To the boy’s relief, the woman changed the channel from music to news. He was not particularly fond of news programmes, but almost anything was better, in his opinion, than the weird screaming-singing in the music channel.
He kept as quiet as he could, while praying she would stop grumbling soon so that he could watch the mid-morning news that had just begun. `When can she be grateful for something?` he thought glumly to himself while playing with a fold in the sleeve of his oversized T-shirt – which made him look even smaller and younger.
The first part of the regional news in the nine-o’clock bulletin was filled with an official visit of the Duke of Surrey to a fair held in the town square of Little Whinging. A frown creased his brow. He did not like such boring information.
Well, apparently the pair of girls in the screen thought so, as they did not quite care about masking their uninterested expressions. It seemed that said Duke brought his family with him to attend the ceremony of the fair’s opening without having the children’s consent beforehand.
`Mmm. I’m glad I’m out of the option for that,` the boy smirked sympathetically to the girls – who cast a veiled glare to the camera. The pair seemed to be just a few years older than he was, and, judged from their nervous bearings, they had never attended any other official events with their father.

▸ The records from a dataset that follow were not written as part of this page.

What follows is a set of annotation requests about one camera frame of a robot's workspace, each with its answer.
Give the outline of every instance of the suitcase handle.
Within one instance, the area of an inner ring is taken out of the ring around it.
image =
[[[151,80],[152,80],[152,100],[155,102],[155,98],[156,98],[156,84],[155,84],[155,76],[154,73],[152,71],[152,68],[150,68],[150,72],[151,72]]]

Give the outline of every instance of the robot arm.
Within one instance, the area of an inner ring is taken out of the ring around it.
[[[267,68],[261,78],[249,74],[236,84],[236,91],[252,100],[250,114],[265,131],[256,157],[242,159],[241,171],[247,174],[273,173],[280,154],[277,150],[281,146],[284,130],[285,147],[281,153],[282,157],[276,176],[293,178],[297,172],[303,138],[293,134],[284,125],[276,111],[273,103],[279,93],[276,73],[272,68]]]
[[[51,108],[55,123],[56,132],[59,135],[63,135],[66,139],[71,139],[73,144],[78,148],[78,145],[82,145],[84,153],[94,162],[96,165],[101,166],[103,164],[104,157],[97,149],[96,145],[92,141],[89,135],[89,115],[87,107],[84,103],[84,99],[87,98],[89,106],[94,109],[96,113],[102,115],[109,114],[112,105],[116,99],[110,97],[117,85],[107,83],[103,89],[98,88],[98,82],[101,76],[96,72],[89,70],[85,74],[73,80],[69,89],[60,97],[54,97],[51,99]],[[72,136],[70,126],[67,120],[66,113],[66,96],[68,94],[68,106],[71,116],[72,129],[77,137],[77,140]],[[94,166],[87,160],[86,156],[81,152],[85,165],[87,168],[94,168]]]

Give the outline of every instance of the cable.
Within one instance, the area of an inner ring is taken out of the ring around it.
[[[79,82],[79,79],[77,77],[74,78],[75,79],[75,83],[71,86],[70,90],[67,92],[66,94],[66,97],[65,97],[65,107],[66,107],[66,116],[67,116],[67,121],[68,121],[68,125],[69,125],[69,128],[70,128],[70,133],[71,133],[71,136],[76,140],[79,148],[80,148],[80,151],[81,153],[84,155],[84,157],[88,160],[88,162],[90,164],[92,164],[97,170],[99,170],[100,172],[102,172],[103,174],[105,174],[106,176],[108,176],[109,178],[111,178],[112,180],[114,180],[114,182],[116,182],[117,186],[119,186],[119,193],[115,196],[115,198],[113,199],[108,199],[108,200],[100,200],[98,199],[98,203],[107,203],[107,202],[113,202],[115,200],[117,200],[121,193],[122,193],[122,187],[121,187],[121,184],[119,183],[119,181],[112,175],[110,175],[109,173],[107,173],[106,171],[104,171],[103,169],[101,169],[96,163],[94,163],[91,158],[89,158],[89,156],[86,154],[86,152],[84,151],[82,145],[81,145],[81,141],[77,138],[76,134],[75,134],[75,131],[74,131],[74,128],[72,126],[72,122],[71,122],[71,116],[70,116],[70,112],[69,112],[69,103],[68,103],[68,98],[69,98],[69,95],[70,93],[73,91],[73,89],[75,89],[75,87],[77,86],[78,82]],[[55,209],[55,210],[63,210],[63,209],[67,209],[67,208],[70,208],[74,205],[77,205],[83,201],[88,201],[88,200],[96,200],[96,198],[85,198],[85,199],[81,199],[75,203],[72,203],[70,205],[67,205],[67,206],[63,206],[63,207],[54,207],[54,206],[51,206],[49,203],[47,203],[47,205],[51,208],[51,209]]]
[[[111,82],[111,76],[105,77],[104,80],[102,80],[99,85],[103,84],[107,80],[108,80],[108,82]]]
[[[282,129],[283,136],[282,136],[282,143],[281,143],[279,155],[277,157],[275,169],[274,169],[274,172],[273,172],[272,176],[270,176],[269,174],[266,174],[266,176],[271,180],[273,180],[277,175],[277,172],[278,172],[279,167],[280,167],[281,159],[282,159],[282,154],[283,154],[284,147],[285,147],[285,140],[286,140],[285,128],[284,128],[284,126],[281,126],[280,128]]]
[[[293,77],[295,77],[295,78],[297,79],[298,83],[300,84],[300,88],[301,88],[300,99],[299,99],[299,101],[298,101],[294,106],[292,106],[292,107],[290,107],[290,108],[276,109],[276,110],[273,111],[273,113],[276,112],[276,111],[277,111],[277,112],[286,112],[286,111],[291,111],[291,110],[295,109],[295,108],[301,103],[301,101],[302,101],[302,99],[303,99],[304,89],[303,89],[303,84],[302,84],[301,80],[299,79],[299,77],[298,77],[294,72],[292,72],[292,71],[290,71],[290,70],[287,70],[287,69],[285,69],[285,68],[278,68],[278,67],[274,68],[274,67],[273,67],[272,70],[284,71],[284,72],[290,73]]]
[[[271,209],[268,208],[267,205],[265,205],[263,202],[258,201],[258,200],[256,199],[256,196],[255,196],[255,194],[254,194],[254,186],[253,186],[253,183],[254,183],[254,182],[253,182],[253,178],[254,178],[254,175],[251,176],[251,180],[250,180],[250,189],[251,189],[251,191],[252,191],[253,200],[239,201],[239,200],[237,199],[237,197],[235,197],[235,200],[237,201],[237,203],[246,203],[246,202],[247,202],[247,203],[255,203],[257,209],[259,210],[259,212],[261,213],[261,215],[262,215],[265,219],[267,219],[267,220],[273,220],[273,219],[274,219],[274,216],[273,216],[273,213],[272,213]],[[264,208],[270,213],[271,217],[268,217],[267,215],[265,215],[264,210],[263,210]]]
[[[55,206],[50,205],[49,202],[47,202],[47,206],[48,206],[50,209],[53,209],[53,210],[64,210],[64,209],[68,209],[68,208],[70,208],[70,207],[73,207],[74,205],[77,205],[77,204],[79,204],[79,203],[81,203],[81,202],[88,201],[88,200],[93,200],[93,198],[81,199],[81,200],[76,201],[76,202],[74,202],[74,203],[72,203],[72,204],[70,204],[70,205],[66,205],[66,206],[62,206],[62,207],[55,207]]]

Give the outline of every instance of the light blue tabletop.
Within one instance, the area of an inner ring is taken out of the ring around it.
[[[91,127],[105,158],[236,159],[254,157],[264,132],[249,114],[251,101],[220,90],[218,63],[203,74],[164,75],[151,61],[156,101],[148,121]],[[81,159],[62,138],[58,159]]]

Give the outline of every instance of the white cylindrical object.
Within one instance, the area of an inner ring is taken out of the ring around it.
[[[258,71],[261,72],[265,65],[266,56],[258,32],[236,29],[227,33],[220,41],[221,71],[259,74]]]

They seem lovely, unlike the girls at school, the boy mused when the focus returned to the Duke. He ignored the speeches of both said Duke and the news reader, yawning silently while thinking of the girls the camera man had managed to spy. He wished they could be his friends, not because of their father but because… well, they looked so intelligent, beyond their age, unlike his boring – and sometimes brutish – schoolmates. If only…

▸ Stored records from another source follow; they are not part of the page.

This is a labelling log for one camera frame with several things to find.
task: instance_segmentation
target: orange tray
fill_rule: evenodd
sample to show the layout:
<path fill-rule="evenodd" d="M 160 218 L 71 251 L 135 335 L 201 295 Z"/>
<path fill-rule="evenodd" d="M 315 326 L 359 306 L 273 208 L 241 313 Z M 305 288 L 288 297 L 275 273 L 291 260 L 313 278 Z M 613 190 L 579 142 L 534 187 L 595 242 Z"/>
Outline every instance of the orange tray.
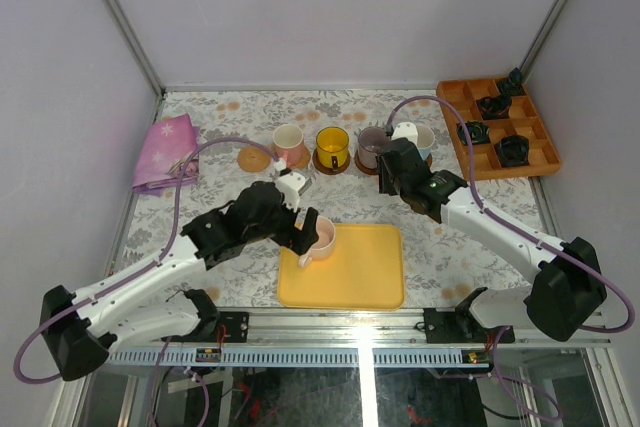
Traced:
<path fill-rule="evenodd" d="M 540 118 L 527 87 L 524 95 L 512 97 L 509 118 L 483 120 L 476 102 L 482 97 L 494 97 L 500 93 L 497 81 L 501 78 L 467 80 L 444 80 L 438 84 L 438 97 L 448 100 L 466 121 L 479 120 L 489 126 L 491 143 L 473 146 L 476 179 L 506 179 L 510 177 L 535 177 L 557 172 L 562 159 L 556 150 L 547 128 Z M 456 149 L 462 175 L 469 180 L 469 147 L 458 138 L 458 119 L 442 106 L 444 120 Z M 529 139 L 529 165 L 502 167 L 495 151 L 495 145 L 508 135 L 522 135 Z"/>
<path fill-rule="evenodd" d="M 278 299 L 306 309 L 395 310 L 405 297 L 402 233 L 386 224 L 336 224 L 336 247 L 325 260 L 298 267 L 282 249 Z"/>

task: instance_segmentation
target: patterned table surface
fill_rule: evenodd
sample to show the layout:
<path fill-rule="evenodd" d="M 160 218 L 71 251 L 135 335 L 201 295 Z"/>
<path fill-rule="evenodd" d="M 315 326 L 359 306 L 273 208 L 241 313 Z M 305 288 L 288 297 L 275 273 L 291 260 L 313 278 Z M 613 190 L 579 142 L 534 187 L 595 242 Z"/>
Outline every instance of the patterned table surface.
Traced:
<path fill-rule="evenodd" d="M 189 113 L 193 124 L 201 128 L 201 142 L 220 135 L 241 135 L 268 144 L 277 126 L 295 123 L 304 131 L 310 149 L 315 148 L 315 136 L 322 128 L 337 125 L 349 133 L 350 151 L 355 153 L 356 137 L 362 129 L 383 126 L 399 102 L 424 93 L 434 95 L 382 90 L 171 93 L 162 115 Z M 460 175 L 440 107 L 429 101 L 414 102 L 396 116 L 396 122 L 407 120 L 425 123 L 435 132 L 432 168 Z M 197 184 L 182 191 L 180 225 L 234 199 L 253 181 L 271 178 L 271 167 L 259 174 L 242 171 L 236 161 L 240 147 L 215 145 L 202 153 Z M 337 222 L 389 223 L 402 231 L 407 290 L 404 307 L 453 306 L 476 287 L 504 289 L 526 284 L 511 266 L 479 243 L 412 213 L 398 197 L 378 194 L 377 177 L 362 174 L 353 162 L 337 176 L 318 172 L 313 163 L 303 172 L 313 181 L 303 196 L 303 207 L 314 206 Z M 542 229 L 527 179 L 482 181 L 479 190 L 489 202 Z M 171 229 L 173 195 L 174 189 L 167 189 L 160 197 L 139 197 L 116 270 L 164 246 Z M 278 247 L 259 242 L 206 274 L 183 279 L 148 303 L 161 302 L 180 289 L 205 288 L 219 306 L 281 307 L 276 294 L 278 263 Z"/>

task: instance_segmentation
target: pink towel
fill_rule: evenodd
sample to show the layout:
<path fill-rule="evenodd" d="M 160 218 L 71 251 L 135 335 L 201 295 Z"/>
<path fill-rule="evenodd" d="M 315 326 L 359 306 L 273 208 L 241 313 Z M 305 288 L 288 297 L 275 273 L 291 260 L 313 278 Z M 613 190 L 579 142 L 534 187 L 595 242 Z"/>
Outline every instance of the pink towel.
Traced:
<path fill-rule="evenodd" d="M 198 147 L 199 130 L 191 125 L 189 114 L 153 124 L 134 172 L 134 192 L 160 195 L 162 189 L 174 187 L 184 161 Z M 187 166 L 183 185 L 195 182 L 198 172 L 195 158 Z"/>

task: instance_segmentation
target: cup handle
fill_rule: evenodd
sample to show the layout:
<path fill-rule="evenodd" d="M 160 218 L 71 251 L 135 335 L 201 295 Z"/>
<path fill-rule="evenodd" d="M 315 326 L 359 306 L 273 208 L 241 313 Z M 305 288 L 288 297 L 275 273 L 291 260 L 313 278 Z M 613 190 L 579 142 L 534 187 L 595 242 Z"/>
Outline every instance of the cup handle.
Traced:
<path fill-rule="evenodd" d="M 301 255 L 300 259 L 298 259 L 298 267 L 300 267 L 301 269 L 304 269 L 305 267 L 309 267 L 310 263 L 311 263 L 311 256 L 308 253 Z"/>

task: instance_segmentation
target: yellow glass cup
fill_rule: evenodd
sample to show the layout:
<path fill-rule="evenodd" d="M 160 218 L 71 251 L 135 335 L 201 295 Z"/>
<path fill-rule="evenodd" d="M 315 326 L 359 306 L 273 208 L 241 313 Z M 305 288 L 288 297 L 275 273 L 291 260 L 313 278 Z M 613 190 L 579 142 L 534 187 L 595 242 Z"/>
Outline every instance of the yellow glass cup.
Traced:
<path fill-rule="evenodd" d="M 349 157 L 349 134 L 340 127 L 322 129 L 316 137 L 318 160 L 334 172 L 340 169 Z"/>

He completely zoned out afterwards, until the news had ended. Stifling a stream of curses (which he learnt by watching his cousin speak out of the hearing of his doting parents) by biting at his lower lip, he kept his mind, eyes and ears alert for the next programme on the telly.

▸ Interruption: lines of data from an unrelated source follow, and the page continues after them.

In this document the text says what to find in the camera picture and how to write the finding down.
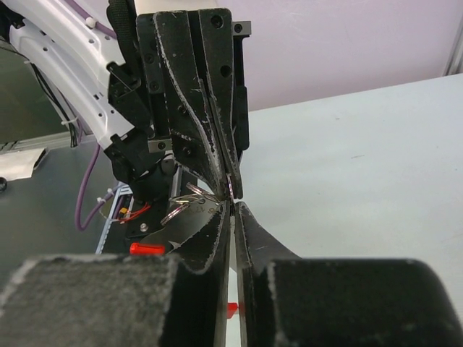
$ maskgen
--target black screw
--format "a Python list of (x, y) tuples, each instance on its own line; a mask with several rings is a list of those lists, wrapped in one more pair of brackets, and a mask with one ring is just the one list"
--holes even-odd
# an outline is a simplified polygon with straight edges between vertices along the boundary
[(223, 66), (220, 68), (220, 73), (221, 73), (221, 75), (224, 76), (225, 78), (230, 77), (230, 75), (232, 74), (232, 68), (229, 67), (228, 65), (223, 65)]
[(185, 106), (183, 106), (183, 105), (180, 105), (180, 106), (178, 107), (178, 110), (179, 110), (179, 112), (180, 112), (181, 114), (187, 114), (187, 109), (186, 109)]
[(189, 157), (189, 156), (191, 156), (192, 151), (191, 151), (191, 149), (189, 149), (188, 147), (183, 147), (183, 153), (184, 153), (187, 157)]
[(234, 31), (236, 34), (239, 34), (240, 32), (243, 31), (243, 26), (241, 24), (235, 24)]
[(224, 20), (218, 15), (215, 15), (211, 18), (211, 23), (216, 29), (220, 29), (224, 26)]
[(145, 55), (145, 61), (147, 64), (152, 64), (154, 63), (154, 56), (153, 54), (146, 54)]
[(158, 83), (153, 81), (153, 82), (150, 83), (150, 88), (151, 88), (151, 90), (156, 91), (157, 89), (159, 89), (159, 85), (158, 85)]

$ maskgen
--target black cable
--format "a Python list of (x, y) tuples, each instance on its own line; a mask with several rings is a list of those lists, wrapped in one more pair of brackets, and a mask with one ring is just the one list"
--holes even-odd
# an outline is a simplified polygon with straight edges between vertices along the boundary
[[(21, 56), (22, 58), (24, 59), (27, 59), (27, 57), (23, 54), (21, 54), (20, 52), (16, 52), (16, 51), (13, 51), (12, 49), (8, 49), (6, 47), (0, 47), (1, 50), (3, 51), (7, 51), (7, 52), (10, 52), (10, 53), (13, 53), (13, 54), (16, 54), (18, 56)], [(69, 117), (68, 115), (66, 114), (66, 111), (63, 109), (63, 107), (60, 105), (58, 99), (56, 99), (56, 96), (53, 94), (53, 91), (51, 90), (50, 86), (48, 85), (47, 81), (43, 78), (43, 75), (41, 74), (40, 70), (37, 68), (36, 65), (34, 64), (30, 64), (33, 71), (34, 71), (34, 74), (35, 74), (35, 78), (37, 79), (38, 81), (38, 84), (40, 85), (42, 91), (45, 93), (45, 95), (48, 97), (48, 99), (59, 109), (59, 111), (62, 113), (62, 116), (64, 117), (64, 119), (66, 121), (69, 121)], [(71, 147), (76, 147), (78, 145), (78, 137), (79, 137), (79, 134), (78, 134), (78, 131), (76, 129), (76, 126), (74, 124), (68, 124), (69, 126), (69, 134), (71, 136)]]
[[(169, 156), (172, 156), (172, 159), (174, 158), (174, 154), (173, 153), (166, 153), (163, 155), (163, 157), (161, 159), (159, 159), (157, 162), (156, 162), (156, 166), (159, 167), (159, 170), (161, 170), (161, 173), (165, 176), (166, 175), (166, 172), (162, 169), (162, 162)], [(175, 164), (175, 169), (174, 169), (174, 174), (177, 172), (177, 170), (179, 169), (179, 166), (177, 164)]]

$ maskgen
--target white tabletop
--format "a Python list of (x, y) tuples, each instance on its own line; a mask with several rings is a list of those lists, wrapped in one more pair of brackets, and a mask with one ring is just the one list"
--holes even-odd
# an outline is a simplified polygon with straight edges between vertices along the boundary
[(268, 232), (302, 257), (422, 260), (463, 317), (463, 75), (253, 112), (250, 140), (243, 200)]

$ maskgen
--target red plastic part
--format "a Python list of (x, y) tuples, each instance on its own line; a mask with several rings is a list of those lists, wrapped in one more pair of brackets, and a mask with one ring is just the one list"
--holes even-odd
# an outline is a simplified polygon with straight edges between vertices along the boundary
[(228, 311), (226, 313), (226, 318), (230, 319), (238, 311), (238, 304), (236, 302), (229, 302)]
[(134, 242), (130, 245), (131, 255), (162, 255), (166, 251), (166, 248), (159, 244), (141, 244), (140, 242)]

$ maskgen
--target red wire
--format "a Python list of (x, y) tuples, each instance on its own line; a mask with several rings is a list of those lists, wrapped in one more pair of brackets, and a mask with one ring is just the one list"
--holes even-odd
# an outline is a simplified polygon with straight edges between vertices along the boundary
[(147, 204), (145, 204), (145, 206), (143, 206), (142, 208), (140, 208), (138, 211), (135, 211), (135, 212), (130, 213), (130, 217), (128, 217), (128, 218), (121, 218), (121, 219), (119, 219), (118, 221), (119, 221), (119, 222), (128, 222), (129, 220), (136, 219), (137, 217), (140, 217), (140, 215), (142, 215), (144, 212), (148, 211), (150, 208), (151, 208), (151, 206), (148, 205), (148, 203), (147, 203)]

Unfortunately, now it was a gossip programme…
He had to stick his hands together behind his back, now, and meticulously even out his breathing. A gossip programme would not do for him, although the woman sitting on the sofa before him nearly bounced on it with joy like a girl. `Great. Half an hour crouching here and getting a cramp with nothing to show for it,` he griped to himself.
Grudgingly, he relaxed, leaning against the cool wall behind him, careful so as not to make any rustling sound. Now that he sat more comfortably, he could not look over the top of the sofa again, yet it was the least of his problems as he had no desire to watch the rumors about those celebrities.
Then the flirting tone of the presenter announced, “Now we come to the news and information our secret crew have managed to gather about the unknown daughters of Lord and Lady Kensington, little Ladies Ardila and Ariana.” The boy was frozen in place, not only because of the startling piece of information, but also because he had just inhaled a sharp breath. Cursing silently while pinching his nose to keep himself from sneezing, he brought himself down sidewise to the floor. At least, the woman would suspect him sleeping, if not at all visible. The sound coming out of the television set was muffled from his current position, yet he had to be satisfied with it.
Lying on his right arm in a crammed, damp and dusty place was not a pleasant experience. What he heard from the telly quenched the feeling, however. He had things to muse about now, in case his aunt would lock him back in his cupboard for skipping the gardening chore today. His senses were pulled away from the uncomfortable position he was in.
Then, when the woman had left to the kitchen to make more tea, he darted out of his hiding place and crossed the room in long, silent strides. In a short moment, he had already escaped the house completely. If he would end up caged in his cupboard tonight, then it was better for him to use what freedom he had in the best way he could before that time. Visiting the local library sounded like a good idea at the moment.